### [PROMPT]
Transcribe the listing exactly, skipping every picture.

### [DATA UNDER STUDY]
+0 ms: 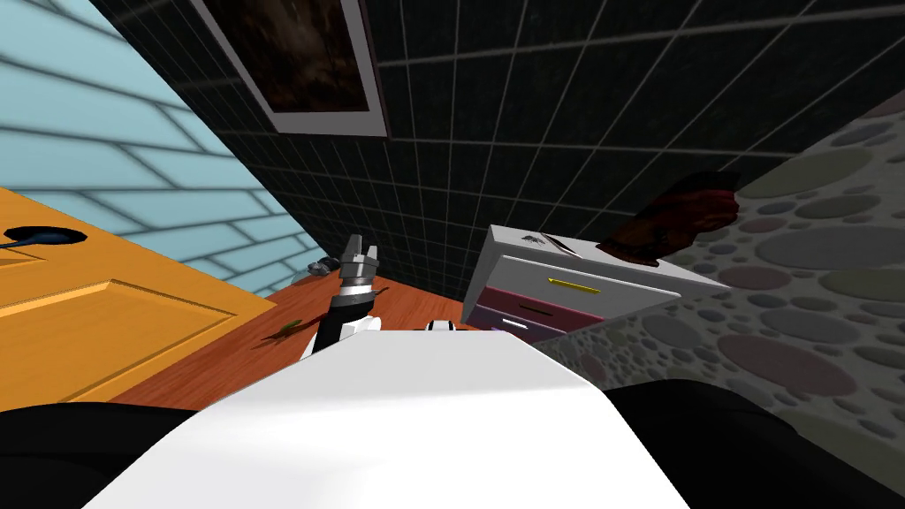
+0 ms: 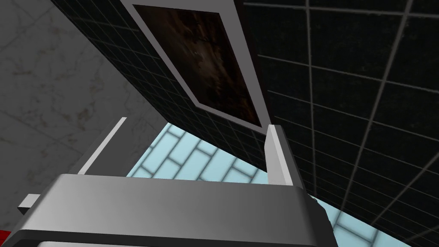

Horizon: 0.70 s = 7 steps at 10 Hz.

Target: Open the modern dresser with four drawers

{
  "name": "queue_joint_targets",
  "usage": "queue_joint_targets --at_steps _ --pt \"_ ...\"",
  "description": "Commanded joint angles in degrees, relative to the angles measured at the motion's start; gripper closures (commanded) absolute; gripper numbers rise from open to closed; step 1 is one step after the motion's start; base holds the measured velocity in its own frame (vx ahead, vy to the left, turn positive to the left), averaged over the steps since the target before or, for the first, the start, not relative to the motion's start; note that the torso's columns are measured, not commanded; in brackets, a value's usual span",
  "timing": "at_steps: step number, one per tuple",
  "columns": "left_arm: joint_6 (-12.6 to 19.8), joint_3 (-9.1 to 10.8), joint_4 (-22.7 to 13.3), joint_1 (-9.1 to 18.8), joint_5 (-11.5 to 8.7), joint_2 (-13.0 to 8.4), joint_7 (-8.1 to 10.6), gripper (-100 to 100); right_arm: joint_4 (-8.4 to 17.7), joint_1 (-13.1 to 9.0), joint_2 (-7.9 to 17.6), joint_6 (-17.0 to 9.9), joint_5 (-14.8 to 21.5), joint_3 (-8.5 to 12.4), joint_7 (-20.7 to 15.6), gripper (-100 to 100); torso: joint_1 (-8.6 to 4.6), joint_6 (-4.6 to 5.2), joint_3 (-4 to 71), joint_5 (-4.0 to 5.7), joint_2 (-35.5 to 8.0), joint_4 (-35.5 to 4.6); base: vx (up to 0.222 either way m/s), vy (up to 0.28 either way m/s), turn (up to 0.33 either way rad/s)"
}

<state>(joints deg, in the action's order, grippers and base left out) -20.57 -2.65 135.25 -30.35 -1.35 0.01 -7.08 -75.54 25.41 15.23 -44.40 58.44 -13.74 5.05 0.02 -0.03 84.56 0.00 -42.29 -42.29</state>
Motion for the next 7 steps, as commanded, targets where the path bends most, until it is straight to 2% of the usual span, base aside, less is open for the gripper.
queue_joint_targets --at_steps 1,2,3,4,5,6,7 --pt "0.0 0.01 0.0 0.0 0.0 0.0 0.0 0 4.3 -0.6 0.7 -4.5 4.4 -0.8 -0.4 -100 -0.02 0.06 0.0 0.0 0.0 0.0 -0.007 0.016 0.253" --pt "0.0 0.0 0.0 0.0 0.0 0.0 0.0 0 5.5 -0.6 0.7 -6.2 5.0 -0.8 -0.4 -100 -0.01 0.0 0.0 0.0 0.0 0.0 -0.003 0.01 0.173" --pt "0.0 0.01 0.0 0.0 0.0 0.0 0.0 0 5.6 -0.6 0.7 -6.2 5.0 -0.8 -0.4 -100 -0.03 0.05 0.0 0.0 0.0 0.0 0.0 0.0 0.0" --pt "0.0 0.01 0.0 0.0 0.0 0.0 0.0 0 7.6 -0.8 1.1 -8.9 7.6 -1.3 -0.7 -100 -0.05 0.05 0.0 0.01 0.0 0.0 -0.003 0.014 0.229" --pt "0.0 0.0 0.0 0.0 0.0 0.0 0.0 0 8.7 -0.8 1.1 -9.5 8.0 -1.3 -0.7 -100 -0.01 -0.01 0.0 0.0 0.0 0.0 -0.002 0.009 0.17" --pt "0.0 0.01 0.0 0.0 0.0 0.0 0.0 0 11.2 -1.0 1.6 -11.4 10.6 -1.8 -0.9 -100 -0.02 0.05 0.0 -0.01 0.0 0.0 -0.005 0.014 0.297" --pt "0.0 0.0 0.0 0.0 0.0 0.0 0.0 0 11.7 -1.0 1.6 -12.7 10.9 -1.8 -0.9 -100 0.0 0.0 0.0 0.0 0.0 0.0 -0.004 0.009 0.146"
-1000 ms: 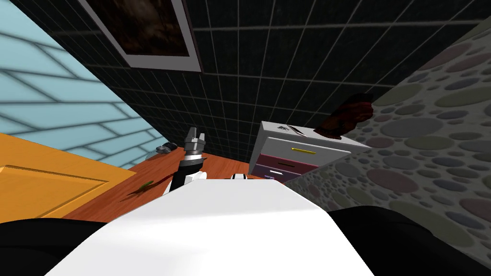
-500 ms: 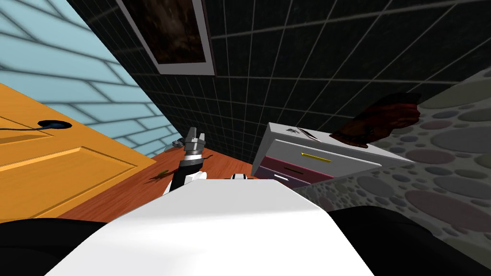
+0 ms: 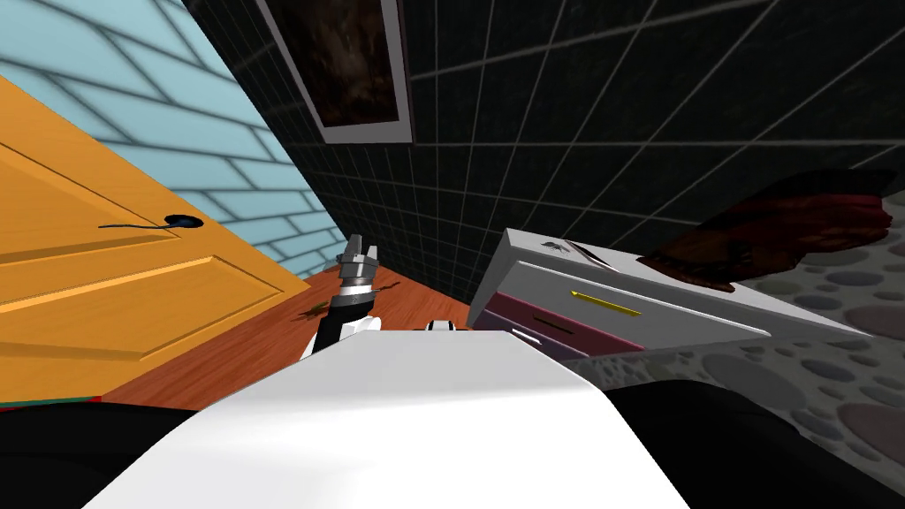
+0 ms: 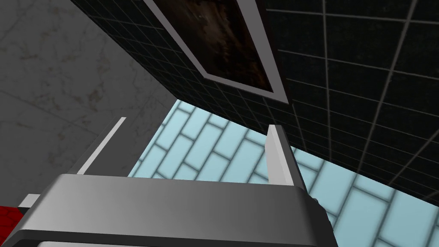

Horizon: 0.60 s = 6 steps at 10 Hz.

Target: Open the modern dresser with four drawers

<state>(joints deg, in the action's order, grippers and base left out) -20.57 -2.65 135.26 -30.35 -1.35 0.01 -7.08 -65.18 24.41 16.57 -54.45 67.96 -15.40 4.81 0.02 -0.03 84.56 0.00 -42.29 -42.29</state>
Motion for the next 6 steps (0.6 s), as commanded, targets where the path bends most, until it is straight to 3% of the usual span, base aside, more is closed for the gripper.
queue_joint_targets --at_steps 1,2,3,6 --pt "0.0 0.01 0.0 0.0 0.0 0.0 0.0 0 3.4 -0.2 0.7 -4.5 3.9 -0.7 -0.9 -100 -0.02 0.06 0.0 0.0 0.0 0.0 -0.007 0.017 0.284" --pt "0.0 0.0 0.0 0.0 0.0 0.0 0.0 0 4.3 -0.2 0.7 -5.7 4.1 -0.7 -0.9 -100 0.0 0.0 0.0 0.0 0.0 0.0 -0.004 0.01 0.106" --pt "0.0 0.01 0.0 0.0 0.0 0.0 0.0 0 6.8 -0.4 1.1 -7.6 6.6 -1.2 -1.2 -100 -0.04 0.06 0.0 0.0 0.0 0.0 -0.002 0.015 0.195" --pt "0.0 0.0 0.0 0.0 0.0 0.0 0.0 0 9.7 -0.6 1.6 -11.4 9.2 -1.6 -1.4 -100 -0.02 0.01 0.0 0.0 0.0 0.0 -0.003 0.01 0.168"
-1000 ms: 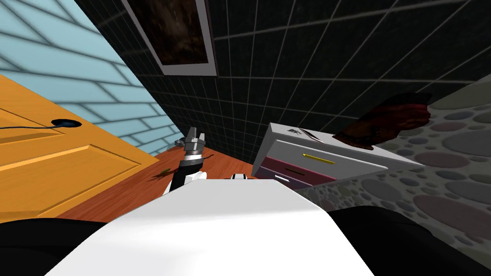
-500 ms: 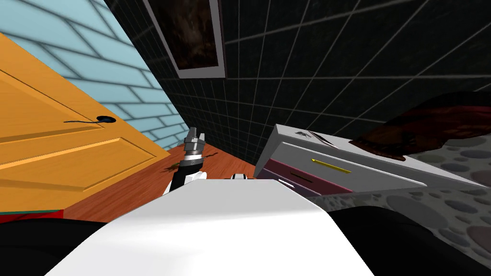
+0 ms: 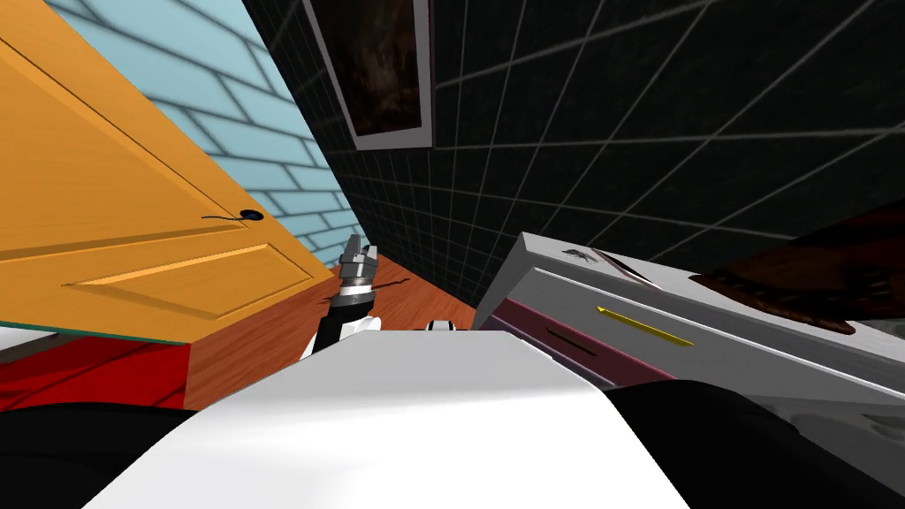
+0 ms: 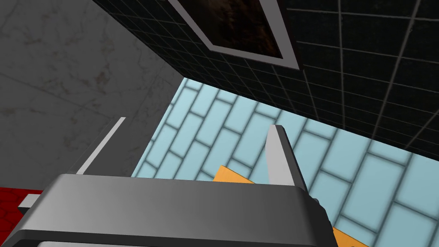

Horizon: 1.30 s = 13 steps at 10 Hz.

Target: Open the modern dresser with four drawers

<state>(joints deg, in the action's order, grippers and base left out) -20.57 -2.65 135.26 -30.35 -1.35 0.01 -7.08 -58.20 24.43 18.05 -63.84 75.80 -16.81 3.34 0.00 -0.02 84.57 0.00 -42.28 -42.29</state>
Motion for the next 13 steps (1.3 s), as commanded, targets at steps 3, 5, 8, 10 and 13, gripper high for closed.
queue_joint_targets --at_steps 3,5,8,10,13 --pt "0.0 0.0 0.0 0.0 0.0 0.0 0.0 0 7.1 -1.0 1.1 -6.9 6.0 -1.0 -0.4 -100 -0.01 0.04 0.0 0.0 0.0 0.0 -0.001 0.012 0.168" --pt "0.0 0.01 0.0 0.0 0.0 0.0 0.0 0 9.0 -1.2 1.6 -9.4 8.0 -1.4 -0.6 -100 -0.01 0.04 0.0 0.0 0.0 0.0 -0.002 0.01 0.157" --pt "0.0 0.0 0.0 0.0 0.0 0.0 0.0 0 13.6 -1.5 2.7 -13.1 11.5 -2.0 -0.9 -100 0.0 0.01 0.0 0.0 0.0 0.0 -0.001 0.01 0.164" --pt "0.0 0.01 0.0 0.0 0.0 0.0 0.0 0 15.2 -1.6 3.2 -15.0 13.0 -2.3 -1.0 -100 -0.01 0.04 0.0 0.0 0.0 0.0 -0.001 0.009 0.107" --pt "0.0 0.01 0.0 0.0 0.0 0.0 0.0 0 17.6 -1.8 4.1 -17.4 15.2 -2.7 -1.2 -100 -0.01 0.01 0.0 0.0 0.0 0.0 -0.001 0.007 0.103"
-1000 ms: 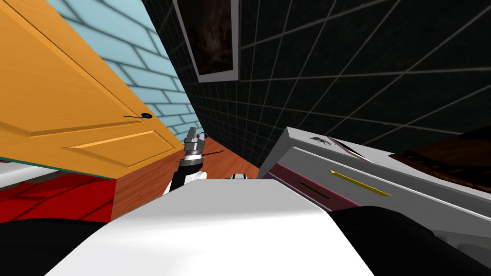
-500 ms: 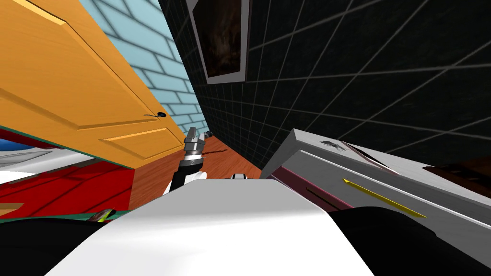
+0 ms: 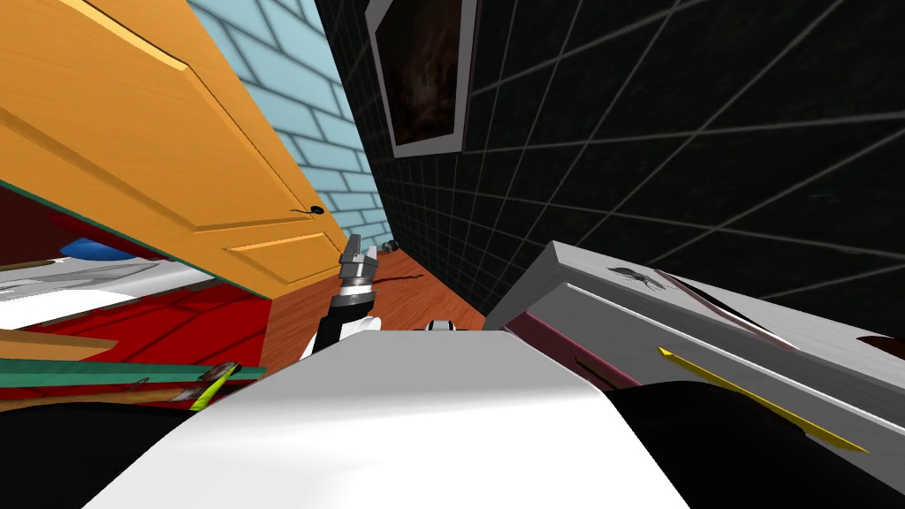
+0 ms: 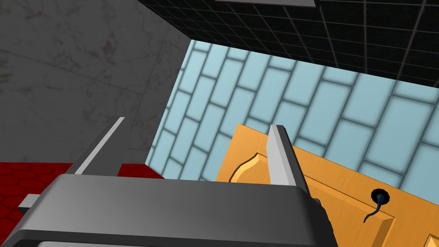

### [ANSWER FOR THE TASK]
+0 ms: 
+0 ms: 

Horizon: 0.70 s = 7 steps at 10 Hz.

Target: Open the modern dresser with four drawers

{
  "name": "queue_joint_targets",
  "usage": "queue_joint_targets --at_steps _ --pt \"_ ...\"",
  "description": "Commanded joint angles in degrees, relative to the angles measured at the motion's start; gripper closures (commanded) absolute; gripper numbers rise from open to closed; step 1 is one step after the motion's start; base holds the measured velocity in its own frame (vx ahead, vy to the left, turn positive to the left), averaged over the steps since the target before or, for the first, the start, not relative to the motion's start; note that the torso's columns are measured, not commanded; in brackets, a value's usual span",
  "timing": "at_steps: step number, one per tuple",
  "columns": "left_arm: joint_6 (-12.6 to 19.8), joint_3 (-9.1 to 10.8), joint_4 (-22.7 to 13.3), joint_1 (-9.1 to 18.8), joint_5 (-11.5 to 8.7), joint_2 (-13.0 to 8.4), joint_7 (-8.1 to 10.6), gripper (-100 to 100); right_arm: joint_4 (-8.4 to 17.7), joint_1 (-13.1 to 9.0), joint_2 (-7.9 to 17.6), joint_6 (-17.0 to 9.9), joint_5 (-14.8 to 21.5), joint_3 (-8.5 to 12.4), joint_7 (-20.7 to 15.6), gripper (-100 to 100); torso: joint_1 (-8.6 to 4.6), joint_6 (-4.6 to 5.2), joint_3 (-4 to 71), joint_5 (-4.0 to 5.7), joint_2 (-35.5 to 8.0), joint_4 (-35.5 to 4.6); base: vx (up to 0.222 either way m/s), vy (up to 0.28 either way m/s), turn (up to 0.33 either way rad/s)"
}

<state>(joints deg, in the action's order, grippers and base left out) -20.57 -2.65 135.25 -30.35 -1.35 0.01 -7.08 -75.54 25.41 15.23 -44.40 58.44 -13.74 5.05 0.02 -0.03 84.56 0.00 -42.29 -42.29</state>
Motion for the next 7 steps, as commanded, targets where the path bends most, until it is straight to 2% of the usual span, base aside, less is open for the gripper.
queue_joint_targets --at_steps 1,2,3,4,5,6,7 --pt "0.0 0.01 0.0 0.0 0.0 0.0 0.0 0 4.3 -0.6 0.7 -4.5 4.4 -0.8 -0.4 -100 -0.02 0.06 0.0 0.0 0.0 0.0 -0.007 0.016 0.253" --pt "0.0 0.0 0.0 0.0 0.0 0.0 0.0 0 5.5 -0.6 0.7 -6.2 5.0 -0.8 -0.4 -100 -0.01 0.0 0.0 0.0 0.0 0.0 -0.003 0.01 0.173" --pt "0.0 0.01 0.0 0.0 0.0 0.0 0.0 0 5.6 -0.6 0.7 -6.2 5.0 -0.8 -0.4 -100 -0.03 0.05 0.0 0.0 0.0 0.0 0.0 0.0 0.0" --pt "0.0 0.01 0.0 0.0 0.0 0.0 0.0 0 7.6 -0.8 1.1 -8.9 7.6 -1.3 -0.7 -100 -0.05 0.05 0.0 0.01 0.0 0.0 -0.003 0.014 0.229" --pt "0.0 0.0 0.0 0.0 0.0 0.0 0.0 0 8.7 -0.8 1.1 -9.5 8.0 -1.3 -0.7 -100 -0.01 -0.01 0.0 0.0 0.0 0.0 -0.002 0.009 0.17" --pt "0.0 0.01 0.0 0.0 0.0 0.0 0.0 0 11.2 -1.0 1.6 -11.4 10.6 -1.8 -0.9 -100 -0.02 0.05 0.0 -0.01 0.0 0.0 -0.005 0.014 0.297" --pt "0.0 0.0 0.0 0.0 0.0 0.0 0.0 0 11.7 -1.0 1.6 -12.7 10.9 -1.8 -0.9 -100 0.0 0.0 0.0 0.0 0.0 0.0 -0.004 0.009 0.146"
-1000 ms: 
-500 ms: 
+0 ms: 
+0 ms: 

Horizon: 0.60 s = 6 steps at 10 Hz.

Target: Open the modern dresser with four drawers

<state>(joints deg, in the action's order, grippers and base left out) -20.57 -2.65 135.26 -30.35 -1.35 0.01 -7.08 -65.18 24.41 16.57 -54.45 67.96 -15.40 4.81 0.02 -0.03 84.56 0.00 -42.29 -42.29</state>
Motion for the next 6 steps (0.6 s), as commanded, targets where the path bends most, until it is straight to 3% of the usual span, base aside, more is closed for the gripper.
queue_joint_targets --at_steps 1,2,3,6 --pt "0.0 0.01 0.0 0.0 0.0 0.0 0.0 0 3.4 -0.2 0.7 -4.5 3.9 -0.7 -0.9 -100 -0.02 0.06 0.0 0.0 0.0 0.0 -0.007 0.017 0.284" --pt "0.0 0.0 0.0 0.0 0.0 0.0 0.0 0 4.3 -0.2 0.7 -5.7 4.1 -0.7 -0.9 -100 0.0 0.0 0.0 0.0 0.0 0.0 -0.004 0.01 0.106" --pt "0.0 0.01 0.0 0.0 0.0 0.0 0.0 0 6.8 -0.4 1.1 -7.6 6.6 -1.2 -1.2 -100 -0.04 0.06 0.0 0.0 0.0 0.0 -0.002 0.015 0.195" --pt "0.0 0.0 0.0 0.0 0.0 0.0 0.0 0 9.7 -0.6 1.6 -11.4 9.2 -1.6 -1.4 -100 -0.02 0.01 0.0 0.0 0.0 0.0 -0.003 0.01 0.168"
-1000 ms: 
-500 ms: 
+0 ms: 
+0 ms: 

Horizon: 1.30 s = 13 steps at 10 Hz.

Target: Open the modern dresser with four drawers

<state>(joints deg, in the action's order, grippers and base left out) -20.57 -2.65 135.26 -30.35 -1.35 0.01 -7.08 -58.20 24.43 18.05 -63.84 75.80 -16.81 3.34 0.00 -0.02 84.57 0.00 -42.28 -42.29</state>
Motion for the next 13 steps (1.3 s), as commanded, targets at steps 3, 5, 8, 10 and 13, gripper high for closed.
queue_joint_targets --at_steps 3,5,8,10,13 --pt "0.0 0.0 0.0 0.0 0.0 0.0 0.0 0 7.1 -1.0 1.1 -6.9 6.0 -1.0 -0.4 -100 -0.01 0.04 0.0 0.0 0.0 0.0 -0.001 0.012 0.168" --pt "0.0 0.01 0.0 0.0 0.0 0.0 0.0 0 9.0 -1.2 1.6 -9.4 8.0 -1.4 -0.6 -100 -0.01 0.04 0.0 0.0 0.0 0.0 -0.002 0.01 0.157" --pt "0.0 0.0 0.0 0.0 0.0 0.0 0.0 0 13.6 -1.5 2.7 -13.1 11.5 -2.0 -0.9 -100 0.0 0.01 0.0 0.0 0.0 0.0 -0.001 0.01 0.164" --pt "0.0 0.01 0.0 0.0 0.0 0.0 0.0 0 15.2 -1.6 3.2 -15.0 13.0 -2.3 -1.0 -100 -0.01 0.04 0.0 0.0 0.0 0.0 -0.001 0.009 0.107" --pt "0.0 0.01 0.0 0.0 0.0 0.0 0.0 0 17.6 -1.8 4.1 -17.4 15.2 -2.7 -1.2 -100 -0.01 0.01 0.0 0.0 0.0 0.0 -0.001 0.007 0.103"
-1000 ms: 
-500 ms: 
+0 ms: 
+0 ms: 

That makes the output complete.